With this, I begin to see that I have not just been given a gift. No, it’s not just an ability. It is a responsibility.
This “ability” I have, that many people have is far more important than I used to think.
And that is humbling.
5 Comments
I do agree, but for me there is more to it. Now before you raise that eyebrow, before you stop reading this, before you whisper “what a nut job”. I am a God fearing Christian, but as a writer I am very “open minded”, very humbled by the power of “words”, and I give credit where credit is due.
That being said, there is that reality that God may not exist, He may just be a figment of one’s imagination. It is this thought, this one fragment of my soul, that as a writer I am humbled. I am humbled not just because I can put my thought to paper, but because God has gifted me with an “open Mind” and the choice of whether or not to believe in Him.
Unlike you, I write for myself, for my own sanity, I share nothing that I pen. My journal bursts with fragments of paper that contain thoughts from my heart and soul. The amazing thing is, is that each and every time I read back through my thoughts I find myself thanking God for all I have. So he gave you the “ability” of writing to share His word, He give be the “ability” of writing to keep my faith.
Nick, thank you for leaving a comment. I honestly appreciate you taking the time to share your thoughts.
I am a bit confused – and I can only assume you think I am going to attack you and/or your comment which is simply not the case. You open by professing that you’re a “God fearing Christian” then spend the rest of your comment listing off why you don’t believe. I hope you can get this squared away. There is no greater question in life then what you believe about Jesus and God. I will be praying.
I, too, think of myself as being “open minded”. Being devoted to Christ in no way impedes my willingness or ability to “think” in fact, it increases both. He’s “gifted” us all with the freedom to believe in him or not. Like I said, it is what we do with that freedom that determines our eternity.

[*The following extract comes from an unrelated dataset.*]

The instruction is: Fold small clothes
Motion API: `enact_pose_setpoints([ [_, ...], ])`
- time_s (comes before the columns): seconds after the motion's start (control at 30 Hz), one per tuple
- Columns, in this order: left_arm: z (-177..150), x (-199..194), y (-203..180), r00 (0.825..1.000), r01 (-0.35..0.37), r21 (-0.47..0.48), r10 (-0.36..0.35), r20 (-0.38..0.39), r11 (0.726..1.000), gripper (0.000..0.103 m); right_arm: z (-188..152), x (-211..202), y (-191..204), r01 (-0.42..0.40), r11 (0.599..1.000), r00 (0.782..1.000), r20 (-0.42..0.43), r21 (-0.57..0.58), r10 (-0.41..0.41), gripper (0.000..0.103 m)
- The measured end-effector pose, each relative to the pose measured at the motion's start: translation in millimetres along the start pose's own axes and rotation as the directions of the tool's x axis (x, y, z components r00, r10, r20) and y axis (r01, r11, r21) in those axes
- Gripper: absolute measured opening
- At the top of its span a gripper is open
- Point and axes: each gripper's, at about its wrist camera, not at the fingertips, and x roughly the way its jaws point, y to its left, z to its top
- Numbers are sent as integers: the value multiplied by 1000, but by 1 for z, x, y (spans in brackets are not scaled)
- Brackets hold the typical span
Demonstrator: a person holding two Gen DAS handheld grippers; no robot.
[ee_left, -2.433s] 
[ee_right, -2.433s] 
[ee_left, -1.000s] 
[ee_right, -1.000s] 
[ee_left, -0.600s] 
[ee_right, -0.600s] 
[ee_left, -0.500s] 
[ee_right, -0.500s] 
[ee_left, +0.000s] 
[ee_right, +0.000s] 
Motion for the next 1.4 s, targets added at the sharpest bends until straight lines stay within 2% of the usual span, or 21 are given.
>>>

I am not able to agree that “…there is {a} reality that God may not exist…”. You can choose to not believe but that choice does not negate His existence. And I would argue that you do, in fact, share your writing otherwise, how do you explain the above comment?
Thanks again for commenting. I hope you read and comment some more.
if you are still there tonight stand fast i am almost done
Mike,
Thanks for the quick response. I don’t believe you are attacking me, I look at it as more of a defensive posture, but I will try to explain because my writing style is more of a “read between the lines” style, like I said I never share what I pen (but there is a first time for everything).
I was not insinuating that you were not open minded or that you do not know how to think, I was simply making an observation that all writers are open minded “as a writer”. When I wrote that God has gifted me with an open mind, I was refereeing back to being a writer.
I don’t believe I “listed” anything and never said I don’t believe. My last statement ties it all together, “He gave me the Ability of writing to keep my faith” God is amazing, and he puts each and every one of us through different trails in our lives (I know you know this, but bear with me.) I have been through rough times, and some have been bad enough to question my faith. These are the times that when I put my life on paper God reveals Himself through my writing and confirms His existence, and with that confirms my faith. That, in itself is humbling.
Again I meant no disrespect
No disrespect felt at all. Your life and experiences are what they are, as are mine and Joe’s and Mary’s and so on. And you’re certainly entitled to your doubts about faith – I’d be lying if I said I never had any and so would anyone that ever claimed to walk with God – or was searching for something to fill holes in their lives.
I get what you’re saying about how God reveals himself to you through your writing – when you go back and read your journals – I feel the same way about the journals I keep. I thik God reveals himself to each of us in a different way based on our lives, trials and where we are emotionally and spiritually.
Again, I appreciate your comments and I hope we can continue this discussion and have many others.